Content starts

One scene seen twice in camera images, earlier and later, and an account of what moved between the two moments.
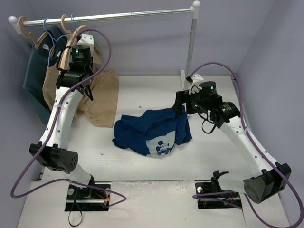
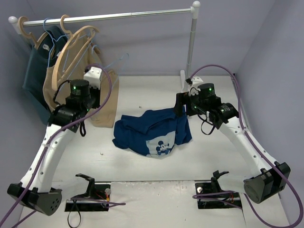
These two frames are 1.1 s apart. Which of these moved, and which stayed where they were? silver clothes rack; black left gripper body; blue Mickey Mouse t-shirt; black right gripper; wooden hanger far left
Moved: black left gripper body
Stayed: wooden hanger far left; blue Mickey Mouse t-shirt; silver clothes rack; black right gripper
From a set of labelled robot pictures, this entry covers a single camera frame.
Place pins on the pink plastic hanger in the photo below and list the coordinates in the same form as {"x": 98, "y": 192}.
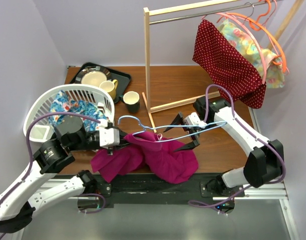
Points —
{"x": 230, "y": 53}

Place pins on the wooden clothes rack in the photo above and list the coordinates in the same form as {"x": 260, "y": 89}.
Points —
{"x": 158, "y": 57}

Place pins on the red polka dot skirt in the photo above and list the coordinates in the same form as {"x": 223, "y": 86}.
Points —
{"x": 227, "y": 67}

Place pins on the magenta cloth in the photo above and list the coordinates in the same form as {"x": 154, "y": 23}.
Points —
{"x": 147, "y": 148}

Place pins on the yellow mug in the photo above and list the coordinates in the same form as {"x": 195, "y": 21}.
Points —
{"x": 110, "y": 87}

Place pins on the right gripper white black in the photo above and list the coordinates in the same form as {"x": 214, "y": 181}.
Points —
{"x": 191, "y": 145}

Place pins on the cream plate black rim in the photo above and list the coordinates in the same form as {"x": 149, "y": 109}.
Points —
{"x": 93, "y": 75}

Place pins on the black mug cream inside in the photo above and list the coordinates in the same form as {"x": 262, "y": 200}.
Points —
{"x": 131, "y": 100}

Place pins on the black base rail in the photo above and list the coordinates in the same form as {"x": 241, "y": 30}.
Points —
{"x": 144, "y": 189}

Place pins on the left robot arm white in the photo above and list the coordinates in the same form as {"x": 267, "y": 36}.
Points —
{"x": 21, "y": 202}

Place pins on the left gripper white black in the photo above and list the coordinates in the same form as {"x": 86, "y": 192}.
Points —
{"x": 110, "y": 146}

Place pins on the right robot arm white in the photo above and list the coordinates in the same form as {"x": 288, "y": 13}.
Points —
{"x": 264, "y": 157}

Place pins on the black tray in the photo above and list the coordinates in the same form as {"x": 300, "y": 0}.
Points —
{"x": 123, "y": 78}

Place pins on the white laundry basket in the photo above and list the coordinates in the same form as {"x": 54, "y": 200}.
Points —
{"x": 84, "y": 92}

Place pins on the orange plastic hanger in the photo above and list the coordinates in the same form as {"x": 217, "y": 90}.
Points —
{"x": 273, "y": 54}

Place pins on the floral pastel skirt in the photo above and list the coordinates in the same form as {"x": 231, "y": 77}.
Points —
{"x": 237, "y": 37}

Content ends

_Task item_
What is needed is an exact repetition of every entry, without the pictures.

_Written answer_
One scene seen twice in camera images, earlier and later, and an account of what moved between the two moments.
These two frames are 1.1 s apart. Which of these moved, and which stayed where they were? silver clothes rack; black left gripper body; blue Mickey Mouse t-shirt; black right gripper; wooden hanger far left
Moved: black left gripper body
Stayed: wooden hanger far left; blue Mickey Mouse t-shirt; silver clothes rack; black right gripper
From a set of labelled robot pictures, this entry covers a single camera frame.
Place pins on the pink plastic hanger in the photo below and list the coordinates in the same form as {"x": 98, "y": 192}.
Points —
{"x": 230, "y": 53}

Place pins on the wooden clothes rack in the photo above and list the coordinates in the same form as {"x": 260, "y": 89}.
Points —
{"x": 158, "y": 57}

Place pins on the red polka dot skirt in the photo above and list the coordinates in the same form as {"x": 223, "y": 86}.
Points —
{"x": 227, "y": 67}

Place pins on the magenta cloth in the photo above and list the coordinates in the same form as {"x": 154, "y": 23}.
Points —
{"x": 147, "y": 148}

Place pins on the yellow mug in the photo above and list the coordinates in the same form as {"x": 195, "y": 21}.
Points —
{"x": 110, "y": 87}

Place pins on the right gripper white black in the photo above and list the coordinates in the same form as {"x": 214, "y": 181}.
Points —
{"x": 191, "y": 145}

Place pins on the cream plate black rim in the photo above and list the coordinates in the same form as {"x": 149, "y": 109}.
Points —
{"x": 93, "y": 75}

Place pins on the black mug cream inside in the photo above and list the coordinates in the same form as {"x": 262, "y": 200}.
Points —
{"x": 131, "y": 100}

Place pins on the black base rail in the photo above and list the coordinates in the same form as {"x": 241, "y": 30}.
Points —
{"x": 144, "y": 189}

Place pins on the left robot arm white in the photo above and list the coordinates in the same form as {"x": 267, "y": 36}.
Points —
{"x": 21, "y": 202}

Place pins on the left gripper white black in the photo above and list the coordinates in the same form as {"x": 86, "y": 192}.
Points —
{"x": 110, "y": 146}

Place pins on the right robot arm white in the photo above and list the coordinates in the same form as {"x": 288, "y": 13}.
Points —
{"x": 264, "y": 157}

Place pins on the black tray in the photo above and list the coordinates in the same form as {"x": 300, "y": 0}.
Points —
{"x": 123, "y": 78}

Place pins on the white laundry basket in the photo above and list the coordinates in the same form as {"x": 54, "y": 200}.
Points —
{"x": 84, "y": 92}

Place pins on the orange plastic hanger in the photo above and list the coordinates in the same form as {"x": 217, "y": 90}.
Points —
{"x": 273, "y": 54}

Place pins on the floral pastel skirt in the photo above and list the coordinates in the same form as {"x": 231, "y": 77}.
Points —
{"x": 237, "y": 37}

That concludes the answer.